Known throughout the world for its beautiful fur and elusive behavior, the endangered snow leopard (Panthera uncia) is found in the rugged mountains of Central Asia.
Snow leopards are perfectly adapted to the cold, barren landscape of their high-altitude home, but human threats have created an uncertain future for the cats.
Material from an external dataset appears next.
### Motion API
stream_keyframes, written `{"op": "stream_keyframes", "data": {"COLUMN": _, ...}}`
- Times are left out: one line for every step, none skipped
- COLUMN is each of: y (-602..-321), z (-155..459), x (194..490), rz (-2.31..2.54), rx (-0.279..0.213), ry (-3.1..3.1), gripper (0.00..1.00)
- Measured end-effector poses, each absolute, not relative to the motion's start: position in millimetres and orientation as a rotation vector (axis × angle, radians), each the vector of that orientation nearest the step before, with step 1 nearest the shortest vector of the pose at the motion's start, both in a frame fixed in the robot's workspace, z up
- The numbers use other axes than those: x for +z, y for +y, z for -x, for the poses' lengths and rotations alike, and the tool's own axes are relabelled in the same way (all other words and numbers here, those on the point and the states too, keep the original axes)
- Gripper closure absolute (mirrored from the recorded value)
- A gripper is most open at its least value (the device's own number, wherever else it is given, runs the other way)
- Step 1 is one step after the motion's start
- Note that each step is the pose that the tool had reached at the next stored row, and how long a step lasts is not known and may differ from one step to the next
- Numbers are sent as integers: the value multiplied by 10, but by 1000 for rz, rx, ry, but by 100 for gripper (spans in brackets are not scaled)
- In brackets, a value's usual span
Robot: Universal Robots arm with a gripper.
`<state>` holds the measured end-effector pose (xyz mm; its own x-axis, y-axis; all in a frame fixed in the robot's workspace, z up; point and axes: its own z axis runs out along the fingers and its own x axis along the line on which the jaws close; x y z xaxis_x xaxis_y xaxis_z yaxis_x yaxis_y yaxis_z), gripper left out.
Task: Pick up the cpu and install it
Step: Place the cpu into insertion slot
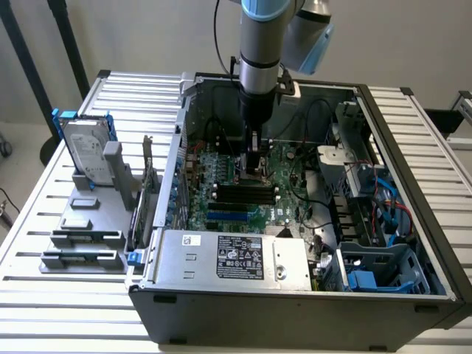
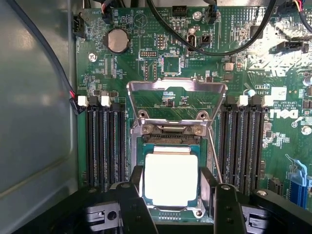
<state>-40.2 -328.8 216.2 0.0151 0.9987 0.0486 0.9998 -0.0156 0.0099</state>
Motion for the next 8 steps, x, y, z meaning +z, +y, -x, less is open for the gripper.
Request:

Despite a range of over 2 million km2, scientist estimate that there may only be between 3,920 and 6,390 snow leopards left in the wild.
Snow Leopard Biology
- Solo traveller: the snow leopard is usually solitary and highly elusive
- Crepuscular: dawn and dusk are the cat’s most active times
- Living large: some snow leopards have home ranges of up to 1,000 square kilometers
- Single moms: for about 18 months, females raise their cubs – all alone
- Cold and dry: the snow leopard primarily lives in arid, barren mountain areas
- Gentle: snow leopards are not known to be aggressive toward humans
- Carnivorous: the cat’s main prey are ibex, argali and blue sheep
Scientific name and origin
- Panthera uncia (previously: Uncia uncia)
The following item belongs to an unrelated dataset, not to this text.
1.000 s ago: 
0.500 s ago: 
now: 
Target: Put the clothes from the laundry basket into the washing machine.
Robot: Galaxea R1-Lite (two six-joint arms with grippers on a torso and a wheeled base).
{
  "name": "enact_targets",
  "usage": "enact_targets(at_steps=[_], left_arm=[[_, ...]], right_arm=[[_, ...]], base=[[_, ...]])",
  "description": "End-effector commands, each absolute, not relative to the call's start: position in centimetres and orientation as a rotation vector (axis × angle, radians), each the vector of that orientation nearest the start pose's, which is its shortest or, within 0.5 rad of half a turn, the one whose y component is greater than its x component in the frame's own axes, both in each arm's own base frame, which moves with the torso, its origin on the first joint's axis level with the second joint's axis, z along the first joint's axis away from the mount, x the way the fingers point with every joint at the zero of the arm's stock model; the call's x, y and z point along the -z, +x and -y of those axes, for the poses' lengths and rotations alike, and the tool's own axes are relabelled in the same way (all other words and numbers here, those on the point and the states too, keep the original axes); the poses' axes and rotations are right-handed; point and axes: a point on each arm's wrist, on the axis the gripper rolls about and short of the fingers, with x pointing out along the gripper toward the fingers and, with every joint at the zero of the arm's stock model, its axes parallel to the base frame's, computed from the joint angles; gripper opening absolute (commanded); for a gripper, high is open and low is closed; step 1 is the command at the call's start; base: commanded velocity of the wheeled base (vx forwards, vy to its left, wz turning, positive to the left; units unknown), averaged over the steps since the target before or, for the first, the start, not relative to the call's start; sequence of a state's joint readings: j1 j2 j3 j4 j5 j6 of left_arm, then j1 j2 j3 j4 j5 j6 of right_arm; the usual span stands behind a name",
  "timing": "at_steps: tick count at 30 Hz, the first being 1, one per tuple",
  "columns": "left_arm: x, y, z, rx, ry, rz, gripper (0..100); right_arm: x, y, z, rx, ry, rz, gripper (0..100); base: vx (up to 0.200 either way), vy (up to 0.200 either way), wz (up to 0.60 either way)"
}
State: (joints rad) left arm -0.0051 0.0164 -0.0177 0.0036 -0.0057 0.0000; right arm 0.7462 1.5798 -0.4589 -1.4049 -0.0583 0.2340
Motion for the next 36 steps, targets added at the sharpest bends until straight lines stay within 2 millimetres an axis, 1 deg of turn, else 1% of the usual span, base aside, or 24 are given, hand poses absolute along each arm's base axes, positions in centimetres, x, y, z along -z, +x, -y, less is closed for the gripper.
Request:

- The genus name, Uncia, is derived from the Old French word once, which was originally used for the European lynx. The snow leopard is still occasionally called ounce.
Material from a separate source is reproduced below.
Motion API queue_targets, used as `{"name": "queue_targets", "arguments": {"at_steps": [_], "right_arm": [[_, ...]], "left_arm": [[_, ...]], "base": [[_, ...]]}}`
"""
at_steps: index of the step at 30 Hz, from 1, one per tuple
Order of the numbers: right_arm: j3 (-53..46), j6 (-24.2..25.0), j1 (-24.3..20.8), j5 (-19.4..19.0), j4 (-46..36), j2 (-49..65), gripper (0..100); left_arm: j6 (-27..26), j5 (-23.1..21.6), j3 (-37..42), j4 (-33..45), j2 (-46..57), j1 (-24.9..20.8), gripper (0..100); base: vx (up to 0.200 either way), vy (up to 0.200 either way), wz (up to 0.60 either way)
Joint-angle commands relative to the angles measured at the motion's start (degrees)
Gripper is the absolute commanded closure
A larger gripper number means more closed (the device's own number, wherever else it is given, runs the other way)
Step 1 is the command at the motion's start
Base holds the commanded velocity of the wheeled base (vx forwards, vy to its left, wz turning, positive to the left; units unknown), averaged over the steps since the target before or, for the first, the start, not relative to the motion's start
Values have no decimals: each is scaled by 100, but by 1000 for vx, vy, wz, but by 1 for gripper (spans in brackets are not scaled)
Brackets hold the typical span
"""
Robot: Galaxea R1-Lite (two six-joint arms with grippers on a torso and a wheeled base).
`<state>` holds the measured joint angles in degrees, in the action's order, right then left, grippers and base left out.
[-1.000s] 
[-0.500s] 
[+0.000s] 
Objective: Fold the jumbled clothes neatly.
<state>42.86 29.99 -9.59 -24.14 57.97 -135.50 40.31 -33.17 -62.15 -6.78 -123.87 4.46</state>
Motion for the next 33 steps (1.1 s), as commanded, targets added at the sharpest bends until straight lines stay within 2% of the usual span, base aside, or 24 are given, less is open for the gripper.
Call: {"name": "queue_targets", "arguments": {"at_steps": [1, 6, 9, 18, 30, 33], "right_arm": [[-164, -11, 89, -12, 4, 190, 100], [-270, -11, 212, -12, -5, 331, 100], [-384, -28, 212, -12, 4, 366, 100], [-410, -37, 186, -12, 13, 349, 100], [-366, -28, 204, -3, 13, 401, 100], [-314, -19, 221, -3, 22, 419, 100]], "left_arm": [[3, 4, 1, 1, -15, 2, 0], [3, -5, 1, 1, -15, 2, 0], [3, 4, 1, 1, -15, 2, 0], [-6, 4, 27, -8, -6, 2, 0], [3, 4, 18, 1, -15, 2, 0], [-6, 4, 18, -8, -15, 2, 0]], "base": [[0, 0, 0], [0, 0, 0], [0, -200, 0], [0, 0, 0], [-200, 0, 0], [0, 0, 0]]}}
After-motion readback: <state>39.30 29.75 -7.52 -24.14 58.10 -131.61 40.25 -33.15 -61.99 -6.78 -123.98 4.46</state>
- In its native lands, the snow leopard is known under many names, including as “wāwrīn pṛāng” (Pashto: واورين پړانګ), “shan” (Ladakhi), “zigsa” (Tibetan), “irves” (Mongolian: ирвэс), “bars” or “barys” (Kazakh: барыс [ˈbɑrəs]), “ilbirs” (Kyrgyz: Илбирс), “barfānī chītā” (Hindi, Urdu: برفانی چیتا) and “him tendua” (Sanskrit, Hindi: हिम तेन्दुआ).